Risk for the Healthy
Remember the last time you scraped your knee? As it healed, it grew red and warm, sometimes leaking pus. That was inflammation at work. Whenever there's an injury to any part of your body, the flow of blood increases as white blood cells rush to the area like rescue workers responding to a train wreck. Ironically, this very process can also damage tissue.What does inflammation have to do with heart disease? As it turns out, plenty. When the lining of the artery is damaged -- say, when LDL particles burrow into the artery wall -- white blood cells flock to the site, resulting in inflammation. Thus, more LDL equals more inflammation. Inflammation not only further damages the artery walls, leaving them stiffer and more prone to plaque buildup, but it also makes any plaque that's already there more fragile and more likely to burst. Other factors that damage the artery wall and trigger inflammation include smoking, high blood pressure, and even germs.
How do you know if your arteries are inflamed? By testing your level of C-reactive protein (CRP), which is produced in the liver whenever inflammation occurs. If your arteries are under attack, your CRP level rises. An estimated 25 million to 35 million healthy middle-aged Americans with normal cholesterol have CRP levels that put them at higher risk of heart attack and stroke.
In a landmark study on CRP and heart disease, researchers at Boston's Brigham and Women's Hospital measured CRP levels in 1,086 apparently healthy men. They followed the men over the next eight years, tracking heart attacks, strokes, and blood clots. The result: The risk of a first heart attack rose fivefold when both cholesterol and CRP were high.
Researchers involved in the Harvard Women's Health Study reported similar results, noting that women with the highest levels of CRP had a sevenfold increase in risk of heart attack or stroke. Even if they didn't smoke, had normal cholesterol levels, and had no family history of heart disease, the women with high CRP were still more likely to have a heart attack or stroke. And a study published in late 2002 found that women with high CRP were twice as likely to die from a heart attack or stroke as those with high cholesterol.
It's important to note that these studies involved healthy people. For those with a known cause of inflammation -- such as rheumatoid arthritis or an active infection -- CRP may not be a reliable indication of heart disease risk.
CRP may function as a marker of inflammation in the blood vessels, but it also can play a direct role in damaging the arteries by interfering with an enzyme involved in nitric oxide production. As you learned earlier, less nitric oxide means artery walls that attract more plaque-forming gunk. CRP also seems to be a marker for metabolic syndrome, another risk factor.

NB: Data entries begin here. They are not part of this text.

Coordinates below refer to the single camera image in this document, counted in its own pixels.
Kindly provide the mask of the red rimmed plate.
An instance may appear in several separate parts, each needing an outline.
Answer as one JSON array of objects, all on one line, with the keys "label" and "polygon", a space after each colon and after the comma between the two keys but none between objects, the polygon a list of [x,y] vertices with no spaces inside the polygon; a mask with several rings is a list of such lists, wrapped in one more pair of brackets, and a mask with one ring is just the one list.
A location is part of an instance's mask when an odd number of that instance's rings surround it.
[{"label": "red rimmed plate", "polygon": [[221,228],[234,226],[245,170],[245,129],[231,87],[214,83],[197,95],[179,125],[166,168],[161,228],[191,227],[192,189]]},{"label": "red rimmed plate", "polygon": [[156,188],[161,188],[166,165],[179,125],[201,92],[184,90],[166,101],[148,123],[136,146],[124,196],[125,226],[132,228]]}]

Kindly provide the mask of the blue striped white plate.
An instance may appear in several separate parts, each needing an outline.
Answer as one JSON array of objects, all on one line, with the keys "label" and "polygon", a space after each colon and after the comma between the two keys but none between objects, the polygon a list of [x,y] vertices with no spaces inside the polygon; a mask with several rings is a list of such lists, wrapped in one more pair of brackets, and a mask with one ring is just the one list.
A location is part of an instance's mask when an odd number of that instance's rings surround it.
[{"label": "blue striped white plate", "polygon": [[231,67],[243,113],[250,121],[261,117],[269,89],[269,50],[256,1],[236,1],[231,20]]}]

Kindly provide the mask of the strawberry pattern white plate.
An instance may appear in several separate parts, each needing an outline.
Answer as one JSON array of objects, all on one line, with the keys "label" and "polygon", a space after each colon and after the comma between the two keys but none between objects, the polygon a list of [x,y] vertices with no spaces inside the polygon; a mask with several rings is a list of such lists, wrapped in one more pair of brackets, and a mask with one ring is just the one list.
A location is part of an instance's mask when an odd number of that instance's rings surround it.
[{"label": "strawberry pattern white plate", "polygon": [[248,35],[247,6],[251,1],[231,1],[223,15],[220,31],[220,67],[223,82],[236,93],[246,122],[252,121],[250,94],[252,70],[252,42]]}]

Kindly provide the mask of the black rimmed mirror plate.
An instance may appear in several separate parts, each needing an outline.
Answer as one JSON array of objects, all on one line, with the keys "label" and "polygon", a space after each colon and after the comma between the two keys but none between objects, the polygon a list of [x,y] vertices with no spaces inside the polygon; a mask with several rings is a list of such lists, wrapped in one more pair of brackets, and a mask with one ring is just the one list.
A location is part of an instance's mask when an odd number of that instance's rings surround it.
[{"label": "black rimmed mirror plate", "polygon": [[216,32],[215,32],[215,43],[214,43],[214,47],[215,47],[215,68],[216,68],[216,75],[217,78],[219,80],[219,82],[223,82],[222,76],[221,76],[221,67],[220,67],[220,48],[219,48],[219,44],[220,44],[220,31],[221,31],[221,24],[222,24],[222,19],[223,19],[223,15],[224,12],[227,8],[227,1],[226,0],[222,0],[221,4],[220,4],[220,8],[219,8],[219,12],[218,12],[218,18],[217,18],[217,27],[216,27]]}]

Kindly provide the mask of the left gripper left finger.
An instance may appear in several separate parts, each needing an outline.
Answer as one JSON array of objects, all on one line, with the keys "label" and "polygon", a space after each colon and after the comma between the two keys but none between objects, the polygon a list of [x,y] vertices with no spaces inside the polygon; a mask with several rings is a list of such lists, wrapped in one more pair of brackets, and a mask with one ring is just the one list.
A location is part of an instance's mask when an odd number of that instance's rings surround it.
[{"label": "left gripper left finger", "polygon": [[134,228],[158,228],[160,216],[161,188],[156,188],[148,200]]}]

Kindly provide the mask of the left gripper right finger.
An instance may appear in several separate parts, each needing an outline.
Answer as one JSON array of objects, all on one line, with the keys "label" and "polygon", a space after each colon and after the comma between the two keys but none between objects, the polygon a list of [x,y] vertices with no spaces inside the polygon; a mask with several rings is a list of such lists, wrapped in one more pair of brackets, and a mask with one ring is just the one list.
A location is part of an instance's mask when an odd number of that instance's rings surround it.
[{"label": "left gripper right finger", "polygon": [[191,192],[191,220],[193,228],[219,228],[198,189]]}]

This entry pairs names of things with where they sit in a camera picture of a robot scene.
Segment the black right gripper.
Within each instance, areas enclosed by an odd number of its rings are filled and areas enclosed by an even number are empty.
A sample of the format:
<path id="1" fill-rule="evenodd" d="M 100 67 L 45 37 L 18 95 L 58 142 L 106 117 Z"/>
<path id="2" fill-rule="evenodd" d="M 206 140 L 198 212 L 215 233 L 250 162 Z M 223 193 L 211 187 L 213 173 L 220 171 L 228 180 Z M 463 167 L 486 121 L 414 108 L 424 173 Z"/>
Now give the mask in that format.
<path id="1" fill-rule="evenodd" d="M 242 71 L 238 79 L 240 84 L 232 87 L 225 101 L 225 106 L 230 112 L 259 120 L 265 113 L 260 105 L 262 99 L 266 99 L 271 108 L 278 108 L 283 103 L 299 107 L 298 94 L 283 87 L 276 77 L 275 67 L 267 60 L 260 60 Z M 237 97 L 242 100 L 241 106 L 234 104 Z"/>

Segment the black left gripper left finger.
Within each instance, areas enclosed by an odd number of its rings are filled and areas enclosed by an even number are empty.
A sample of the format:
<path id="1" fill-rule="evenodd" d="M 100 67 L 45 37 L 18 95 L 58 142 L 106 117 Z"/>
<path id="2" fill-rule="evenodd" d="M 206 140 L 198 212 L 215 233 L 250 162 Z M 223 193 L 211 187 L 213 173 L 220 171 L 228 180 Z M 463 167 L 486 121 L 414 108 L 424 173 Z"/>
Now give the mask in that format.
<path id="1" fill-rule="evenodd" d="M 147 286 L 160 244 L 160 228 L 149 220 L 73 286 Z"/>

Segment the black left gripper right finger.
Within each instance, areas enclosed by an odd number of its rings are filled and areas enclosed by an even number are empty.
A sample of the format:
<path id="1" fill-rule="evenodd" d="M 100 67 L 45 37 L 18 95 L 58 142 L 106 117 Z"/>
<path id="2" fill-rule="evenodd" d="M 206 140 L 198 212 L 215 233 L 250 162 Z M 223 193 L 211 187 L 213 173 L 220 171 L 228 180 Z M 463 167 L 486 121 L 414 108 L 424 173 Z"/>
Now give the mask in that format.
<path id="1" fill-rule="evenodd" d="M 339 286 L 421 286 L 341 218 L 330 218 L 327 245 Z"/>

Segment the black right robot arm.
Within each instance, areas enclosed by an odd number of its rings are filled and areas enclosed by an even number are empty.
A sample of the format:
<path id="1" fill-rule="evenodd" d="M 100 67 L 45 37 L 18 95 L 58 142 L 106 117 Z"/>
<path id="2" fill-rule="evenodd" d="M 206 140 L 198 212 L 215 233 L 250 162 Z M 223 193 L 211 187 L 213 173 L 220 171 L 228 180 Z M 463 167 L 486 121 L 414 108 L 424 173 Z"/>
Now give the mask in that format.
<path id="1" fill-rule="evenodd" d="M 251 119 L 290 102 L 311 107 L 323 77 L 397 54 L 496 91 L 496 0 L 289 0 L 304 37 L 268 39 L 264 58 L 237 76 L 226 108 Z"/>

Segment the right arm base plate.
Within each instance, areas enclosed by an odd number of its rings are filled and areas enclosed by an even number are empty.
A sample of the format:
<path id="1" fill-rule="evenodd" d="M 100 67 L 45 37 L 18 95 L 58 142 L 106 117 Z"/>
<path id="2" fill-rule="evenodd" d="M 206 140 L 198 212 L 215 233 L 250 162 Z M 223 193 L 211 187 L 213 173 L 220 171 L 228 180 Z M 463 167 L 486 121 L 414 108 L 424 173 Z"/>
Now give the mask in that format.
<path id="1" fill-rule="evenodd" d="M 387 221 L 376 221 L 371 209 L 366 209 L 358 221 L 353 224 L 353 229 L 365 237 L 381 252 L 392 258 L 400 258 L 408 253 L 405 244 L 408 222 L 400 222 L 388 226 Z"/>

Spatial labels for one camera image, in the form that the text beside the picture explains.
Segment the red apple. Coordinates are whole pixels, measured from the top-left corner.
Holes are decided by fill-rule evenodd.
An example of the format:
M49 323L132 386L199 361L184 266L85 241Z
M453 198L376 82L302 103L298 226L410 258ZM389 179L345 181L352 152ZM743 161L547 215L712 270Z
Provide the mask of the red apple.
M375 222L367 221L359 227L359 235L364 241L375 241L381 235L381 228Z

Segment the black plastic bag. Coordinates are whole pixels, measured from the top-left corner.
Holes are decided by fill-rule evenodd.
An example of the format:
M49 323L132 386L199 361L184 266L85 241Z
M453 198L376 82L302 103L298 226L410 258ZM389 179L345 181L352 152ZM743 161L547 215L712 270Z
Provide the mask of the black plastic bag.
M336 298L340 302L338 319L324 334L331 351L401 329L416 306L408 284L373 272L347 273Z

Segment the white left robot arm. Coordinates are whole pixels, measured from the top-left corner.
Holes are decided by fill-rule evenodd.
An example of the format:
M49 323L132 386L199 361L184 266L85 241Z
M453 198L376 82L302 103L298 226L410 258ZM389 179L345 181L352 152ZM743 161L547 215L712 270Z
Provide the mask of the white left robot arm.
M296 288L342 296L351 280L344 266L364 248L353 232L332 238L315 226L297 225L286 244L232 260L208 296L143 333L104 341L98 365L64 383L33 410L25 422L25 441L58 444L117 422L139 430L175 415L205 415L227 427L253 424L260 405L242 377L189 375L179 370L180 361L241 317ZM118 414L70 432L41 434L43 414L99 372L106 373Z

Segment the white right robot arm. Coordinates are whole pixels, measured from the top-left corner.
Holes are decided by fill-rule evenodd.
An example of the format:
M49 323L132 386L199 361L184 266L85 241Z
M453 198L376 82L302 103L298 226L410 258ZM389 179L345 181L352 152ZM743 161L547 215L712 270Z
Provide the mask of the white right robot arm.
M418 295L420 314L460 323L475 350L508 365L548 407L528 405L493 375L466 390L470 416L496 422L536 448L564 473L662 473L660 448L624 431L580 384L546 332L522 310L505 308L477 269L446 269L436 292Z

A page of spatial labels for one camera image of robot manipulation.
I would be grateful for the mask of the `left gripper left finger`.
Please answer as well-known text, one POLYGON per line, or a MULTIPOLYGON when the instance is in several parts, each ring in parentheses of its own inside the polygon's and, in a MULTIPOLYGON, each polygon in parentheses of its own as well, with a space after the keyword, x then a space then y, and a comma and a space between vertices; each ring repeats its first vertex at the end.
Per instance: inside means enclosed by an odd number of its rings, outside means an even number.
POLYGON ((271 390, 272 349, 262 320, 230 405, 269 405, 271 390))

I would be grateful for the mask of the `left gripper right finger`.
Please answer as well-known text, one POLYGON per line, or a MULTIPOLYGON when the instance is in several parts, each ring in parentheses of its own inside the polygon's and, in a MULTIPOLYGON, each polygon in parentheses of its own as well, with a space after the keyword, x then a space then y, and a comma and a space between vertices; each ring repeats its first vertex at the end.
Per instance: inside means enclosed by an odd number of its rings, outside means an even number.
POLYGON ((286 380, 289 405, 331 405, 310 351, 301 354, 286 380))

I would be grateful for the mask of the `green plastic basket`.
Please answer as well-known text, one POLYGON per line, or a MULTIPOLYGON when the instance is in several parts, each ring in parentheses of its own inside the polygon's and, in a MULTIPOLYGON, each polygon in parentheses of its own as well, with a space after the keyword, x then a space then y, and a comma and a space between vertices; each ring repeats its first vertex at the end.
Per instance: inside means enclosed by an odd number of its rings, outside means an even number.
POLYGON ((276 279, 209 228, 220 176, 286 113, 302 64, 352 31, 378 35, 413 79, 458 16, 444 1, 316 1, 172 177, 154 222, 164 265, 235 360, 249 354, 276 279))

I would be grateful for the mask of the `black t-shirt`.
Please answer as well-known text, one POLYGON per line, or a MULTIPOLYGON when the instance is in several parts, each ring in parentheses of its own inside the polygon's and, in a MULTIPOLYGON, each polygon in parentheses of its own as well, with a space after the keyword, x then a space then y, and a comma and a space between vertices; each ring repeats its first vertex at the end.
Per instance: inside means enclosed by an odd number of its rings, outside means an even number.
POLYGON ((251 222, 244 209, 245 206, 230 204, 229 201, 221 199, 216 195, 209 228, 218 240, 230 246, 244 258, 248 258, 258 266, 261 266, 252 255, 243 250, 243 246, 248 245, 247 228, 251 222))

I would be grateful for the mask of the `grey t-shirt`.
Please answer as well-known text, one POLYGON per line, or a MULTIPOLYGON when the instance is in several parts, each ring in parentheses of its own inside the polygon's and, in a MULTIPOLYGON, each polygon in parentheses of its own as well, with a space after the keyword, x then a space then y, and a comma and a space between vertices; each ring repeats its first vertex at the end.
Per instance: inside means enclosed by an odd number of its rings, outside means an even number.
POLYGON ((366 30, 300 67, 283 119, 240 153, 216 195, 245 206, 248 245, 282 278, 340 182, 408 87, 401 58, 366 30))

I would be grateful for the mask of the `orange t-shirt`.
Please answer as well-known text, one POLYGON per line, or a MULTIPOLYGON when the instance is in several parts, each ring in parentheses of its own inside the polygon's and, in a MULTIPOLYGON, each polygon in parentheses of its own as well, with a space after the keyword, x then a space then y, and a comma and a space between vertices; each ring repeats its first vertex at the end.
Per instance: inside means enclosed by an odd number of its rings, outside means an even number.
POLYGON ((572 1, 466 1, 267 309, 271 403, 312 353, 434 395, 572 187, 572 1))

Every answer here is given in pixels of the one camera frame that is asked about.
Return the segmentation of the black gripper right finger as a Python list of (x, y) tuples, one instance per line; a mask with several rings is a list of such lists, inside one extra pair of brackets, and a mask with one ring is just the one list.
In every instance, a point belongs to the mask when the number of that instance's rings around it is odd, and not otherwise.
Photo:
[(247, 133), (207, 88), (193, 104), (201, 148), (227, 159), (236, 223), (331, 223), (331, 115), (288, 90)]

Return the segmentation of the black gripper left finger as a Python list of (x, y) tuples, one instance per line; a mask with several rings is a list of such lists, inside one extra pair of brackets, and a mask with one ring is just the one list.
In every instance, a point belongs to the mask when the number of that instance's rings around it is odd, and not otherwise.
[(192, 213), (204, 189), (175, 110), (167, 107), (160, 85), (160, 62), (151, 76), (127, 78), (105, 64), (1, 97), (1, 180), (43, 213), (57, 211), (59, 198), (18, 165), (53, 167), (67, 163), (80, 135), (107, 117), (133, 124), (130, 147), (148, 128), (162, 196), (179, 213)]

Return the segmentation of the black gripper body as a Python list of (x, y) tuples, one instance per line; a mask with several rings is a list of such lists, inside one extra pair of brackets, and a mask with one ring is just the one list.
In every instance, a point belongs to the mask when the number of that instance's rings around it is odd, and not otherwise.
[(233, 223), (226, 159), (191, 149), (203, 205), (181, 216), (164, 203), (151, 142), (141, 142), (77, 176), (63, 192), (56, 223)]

Another marker of inflammation is a molecule called interleukin-18 (IL-18). A four-year German study on patients with coronary heart disease found that those with high levels of this molecule were three times as likely to die from heart disease as those with low levels. Earlier studies had linked high levels of IL-18 to quicker buildup of plaque and more unstable plaque. The results are still preliminary, researchers warn, and the test for IL-18 is too complex for the typical doctor's office.
Still, given the evidence on CRP and IL-18, doctors now suspect that inflammation plays such a powerful role in heart disease that it trumps even high cholesterol as a risk factor -- although you can't treat one and ignore the other, because they are linked. LDL increases inflammation, and inflammation generates free radicals, which oxidize the LDL particles and accelerate the formation of plaque. Many of the same factors that increase inflammation -- such as obesity, diabetes, and metabolic syndrome -- also increase cholesterol.